Aristote recueillit, mit en ordre et corrigea les résultats déjà acquis, et porta le tout à un degré de perfection incomparable. Si l’on observe combien le progrès de la culture grecque a préparé et suscité l’œuvre d’Aristote, on ajoutera peu de créance à certains témoignages d’auteurs persans, cités par Jones qui est très prévenu en leur faveur : il résulterait des textes invoqués que Callisthène aurait trouvé chez les Hindous une logique toute faite et l’aurait envoyée à son oncle Aristote (Recherches asiatiques, IVe vol., p. 163). On comprend combien cette logique aristotélicienne, même défigurée par les commentateurs arabes, dut être accueillie avec enthousiasme à cette triste époque du Moyen Âge, comment elle fut placée au cœur même de la science par les docteurs scolastiques, si avides de disputes et nourris seulement de mots et de formules, dépourvus de toute science réelle. Déchue de sa dignité première, elle s’est pourtant maintenue en crédit jusqu’à nos jours, à titre de science indépendante, d’une grande valeur pratique ; de notre temps même, la philosophie kantienne, dont le point de départ véritable se trouve dans la logique, est venue donner un intérêt nouveau et mérité à cette étude, où elle cherche avant tout une théorie de l’essence de la raison.
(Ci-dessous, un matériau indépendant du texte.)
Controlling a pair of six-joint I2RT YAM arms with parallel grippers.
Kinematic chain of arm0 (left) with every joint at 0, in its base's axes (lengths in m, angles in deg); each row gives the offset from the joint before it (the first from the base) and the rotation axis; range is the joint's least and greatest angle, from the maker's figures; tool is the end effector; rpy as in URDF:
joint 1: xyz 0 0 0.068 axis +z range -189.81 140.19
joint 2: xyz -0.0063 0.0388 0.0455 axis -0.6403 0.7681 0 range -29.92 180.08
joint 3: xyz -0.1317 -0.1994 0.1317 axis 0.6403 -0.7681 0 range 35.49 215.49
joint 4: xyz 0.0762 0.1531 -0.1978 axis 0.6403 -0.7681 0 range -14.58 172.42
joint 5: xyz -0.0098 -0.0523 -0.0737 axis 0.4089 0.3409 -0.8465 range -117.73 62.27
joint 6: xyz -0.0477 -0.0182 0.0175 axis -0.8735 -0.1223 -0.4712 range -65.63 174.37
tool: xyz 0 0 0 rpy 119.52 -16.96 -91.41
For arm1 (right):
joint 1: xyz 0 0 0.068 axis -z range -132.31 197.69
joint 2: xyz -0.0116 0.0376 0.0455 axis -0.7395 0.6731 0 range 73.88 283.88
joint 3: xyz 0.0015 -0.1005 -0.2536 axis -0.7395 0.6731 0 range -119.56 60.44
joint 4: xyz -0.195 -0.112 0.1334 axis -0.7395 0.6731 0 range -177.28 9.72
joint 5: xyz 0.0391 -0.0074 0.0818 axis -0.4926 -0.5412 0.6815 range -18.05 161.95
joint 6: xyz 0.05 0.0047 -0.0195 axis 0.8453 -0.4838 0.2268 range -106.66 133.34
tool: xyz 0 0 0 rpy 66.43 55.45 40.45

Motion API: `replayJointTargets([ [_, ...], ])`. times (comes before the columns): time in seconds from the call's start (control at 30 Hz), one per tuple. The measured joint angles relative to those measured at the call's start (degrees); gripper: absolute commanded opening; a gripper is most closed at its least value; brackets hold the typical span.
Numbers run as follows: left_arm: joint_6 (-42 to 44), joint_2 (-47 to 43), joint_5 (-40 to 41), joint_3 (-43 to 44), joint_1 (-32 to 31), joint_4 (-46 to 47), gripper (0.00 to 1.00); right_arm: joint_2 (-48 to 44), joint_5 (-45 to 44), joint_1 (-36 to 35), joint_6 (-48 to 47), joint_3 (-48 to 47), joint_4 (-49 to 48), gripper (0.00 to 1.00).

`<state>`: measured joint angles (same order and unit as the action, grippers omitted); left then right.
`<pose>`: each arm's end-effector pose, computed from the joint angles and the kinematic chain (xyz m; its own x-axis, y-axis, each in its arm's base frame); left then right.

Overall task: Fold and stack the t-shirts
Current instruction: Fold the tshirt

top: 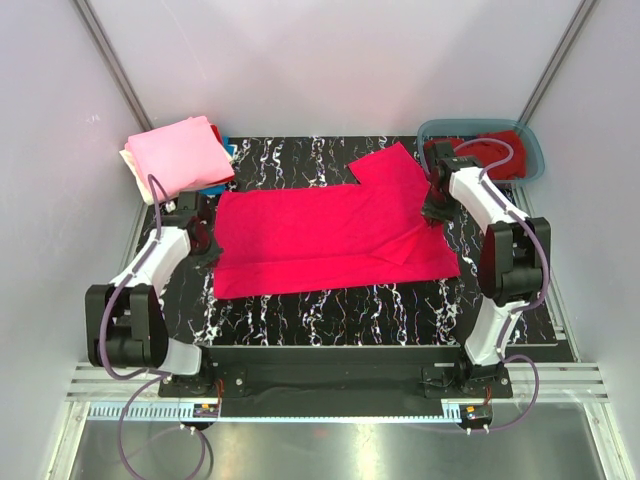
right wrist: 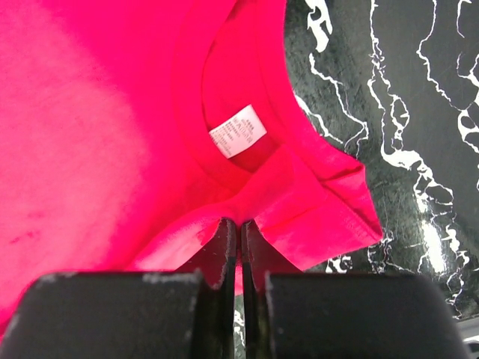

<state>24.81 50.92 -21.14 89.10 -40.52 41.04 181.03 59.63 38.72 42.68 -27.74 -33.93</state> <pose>0.2633 0.0007 0.2136 -0.7952 -0.4804 -0.3700 -0.4851 0.8701 -0.0870 0.3786 0.0522 0.2391 -0.8637 0.3483 -0.3643 0.3842 0.9228 -0.0284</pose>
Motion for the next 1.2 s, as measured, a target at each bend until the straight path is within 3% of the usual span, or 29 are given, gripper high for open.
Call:
replayJointTargets([
  [0.17, 0.2, 4.26, -0.63, 2.43, 0.28, 0.37, 0.14, 2.54, -0.07, 0.79, 0.11, 0.0, -0.79, 0.12],
  [0.2, 0.39, 5.51, -0.96, 3.21, 0.31, 0.37, 0.2, 3.19, -0.07, 0.98, 0.22, -0.02, -1.01, 0.33],
  [0.27, 1.2, 8.59, -1.73, 5.53, 0.28, 0.17, 0.24, 4.59, 0.0, 1.46, 0.46, -0.44, -1.2, 0.53],
  [0.3, 1.44, 9.94, -1.86, 6.91, 0.28, -0.57, 0.32, 5.64, 0.15, 1.88, 0.5, -0.87, -1.42, 0.73],
  [0.37, 2.64, 12.04, -1.88, 9.94, 0.28, -1.95, 0.45, 8.04, 1.16, 2.84, 0.59, -2.34, -1.68, 0.89],
  [0.4, 3.17, 12.28, -1.88, 11.17, 0.31, -2.75, 0.57, 9.16, 1.46, 3.34, 0.28, -3.19, -1.75, 0.99],
  [0.43, 3.8, 12.0, -1.88, 12.22, 0.31, -3.65, 0.83, 9.77, 1.55, 3.65, 0.15, -3.58, -1.99, 1.0],
  [0.47, 4.2, 11.45, -1.88, 12.81, 0.31, -4.17, 0.98, 9.94, 1.57, 3.98, 0.17, -3.72, -2.4, 1.0],
  [0.6, 6.43, 2.51, -2.67, 12.09, 0.31, -6.08, 0.99, 6.75, 2.32, 4.81, 0.57, -1.86, -3.96, 1.0],
  [0.83, 9.53, -24.52, -5.27, 2.54, -0.17, -8.37, 0.99, -14.14, 15.32, 4.96, 3.23, 17.92, -13.44, 0.89],
  [0.87, 9.66, -27.04, -5.33, 2.03, -0.39, -8.7, 0.99, -16.2, 17.97, 4.94, 3.67, 20.98, -15.12, 0.83],
  [1.0, 9.7, -33.48, -5.42, 0.11, -0.83, -7.72, 0.99, -16.94, 26.32, 4.68, 5.51, 30.69, -21.57, 0.69],
  [1.2, 9.68, -35.87, -4.87, -1.01, -0.87, -7.1, 0.99, -14.64, 31.26, 3.17, 6.54, 33.53, -25.05, 0.56],
])
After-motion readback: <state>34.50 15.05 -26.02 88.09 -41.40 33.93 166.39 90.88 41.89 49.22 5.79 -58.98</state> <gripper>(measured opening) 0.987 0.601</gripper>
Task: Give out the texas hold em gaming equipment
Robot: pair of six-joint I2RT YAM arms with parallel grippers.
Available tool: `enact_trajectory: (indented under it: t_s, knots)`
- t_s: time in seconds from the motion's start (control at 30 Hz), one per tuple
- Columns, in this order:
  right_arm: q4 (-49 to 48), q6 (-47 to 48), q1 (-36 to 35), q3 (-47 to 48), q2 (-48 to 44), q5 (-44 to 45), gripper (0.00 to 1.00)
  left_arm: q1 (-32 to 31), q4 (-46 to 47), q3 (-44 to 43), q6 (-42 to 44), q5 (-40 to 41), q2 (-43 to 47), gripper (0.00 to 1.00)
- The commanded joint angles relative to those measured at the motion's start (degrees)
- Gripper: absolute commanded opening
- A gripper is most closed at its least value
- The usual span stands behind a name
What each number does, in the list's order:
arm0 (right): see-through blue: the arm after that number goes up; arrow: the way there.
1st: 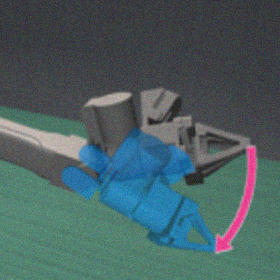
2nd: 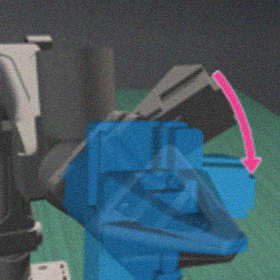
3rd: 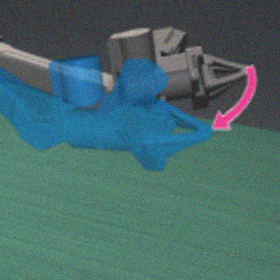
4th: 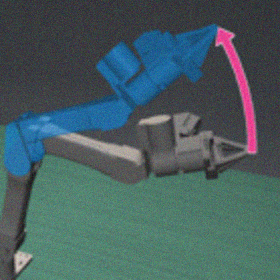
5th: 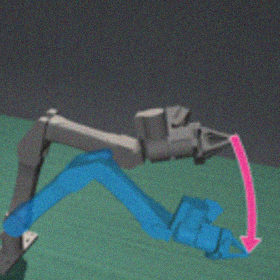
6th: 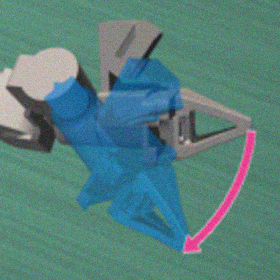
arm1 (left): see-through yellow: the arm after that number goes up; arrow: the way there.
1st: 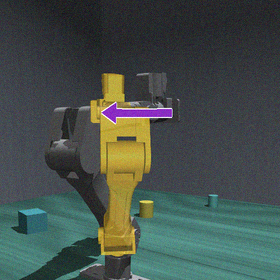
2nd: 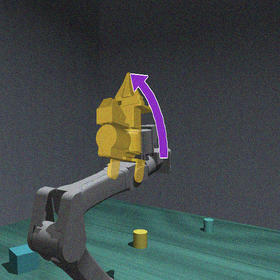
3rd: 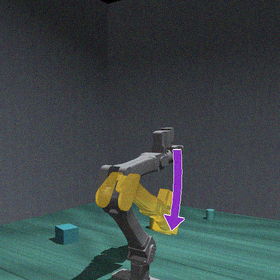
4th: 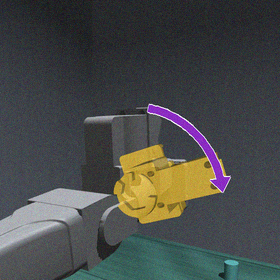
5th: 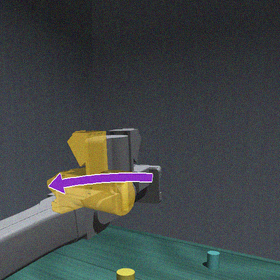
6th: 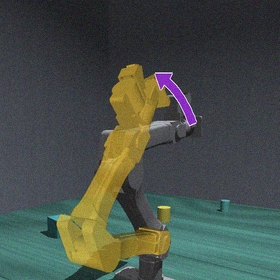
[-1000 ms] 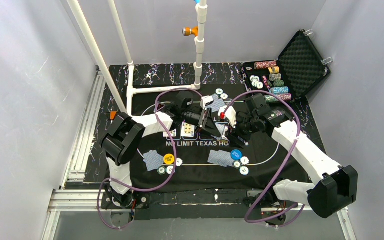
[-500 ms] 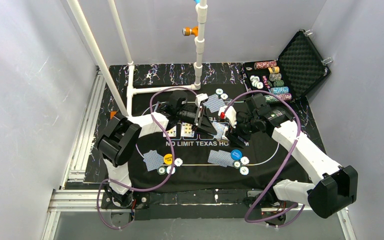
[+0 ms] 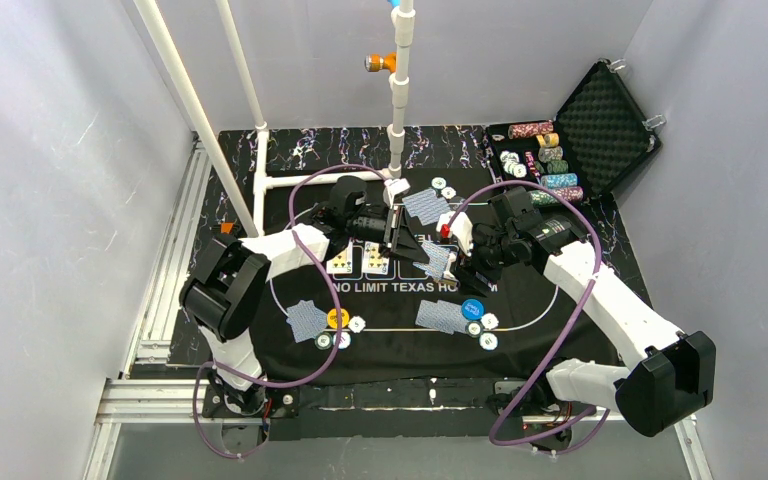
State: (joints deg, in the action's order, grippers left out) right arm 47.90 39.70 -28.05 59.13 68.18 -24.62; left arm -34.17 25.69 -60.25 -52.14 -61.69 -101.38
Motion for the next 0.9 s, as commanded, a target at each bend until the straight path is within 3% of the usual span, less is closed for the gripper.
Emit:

On sait que, pour opérer une déduction rigoureuse, on doit considérer attentivement le rapport qui existe, entre les sphères des concepts ; lorsque l’une d’elles est réellement contenue dans une autre, et celle-ci à son tour dans une troisième, alors seulement il est permis d’affirmer que la première est en totalité renfermée dans la troisième ; l’art de persuader, au contraire, repose sur une considération superficielle des rapports mutuels des concepts ; ceux-ci, de plus, ne sont définis que dans un sens favorable au but qu’on se propose. Voici l’artifice auquel on recourt d’ordinaire : lorsque la sphère du concept que l’on considère n’est comprise qu’en partie dans une seconde, et l’est aussi partiellement dans une autre toute différente, on la donne pour contenue totalement ou dans l’une ou dans l’autre, selon l’intérêt de celui qui parle. Traite-t-on de la passion, par exemple, on peut à volonté en faire rentrer l’idée ou dans le concept de la force la plus puissante, de l’agent le plus énergique qui soit monde, ou, au contraire, dans le concept de la déraison, qui lui-même se trouve renfermé dans celui de faiblesse et d’impuissance. On peut, en se servant toujours du même procédé, l’appliquer à chacun des concepts qu’amène la suite du discours.
Presque toujours, dans la circonscription d’un concept, se trouvent plusieurs sphères d’autres idées dont chacune contient quelque chose du domaine du premier concept, mais avec une compréhension propre beaucoup plus étendue ; de celle-ci on a soin de ne mettre en évidence que la sphère où l’on veut faire rentrer le premier concept, en omettant et en dissimulant toutes les autres.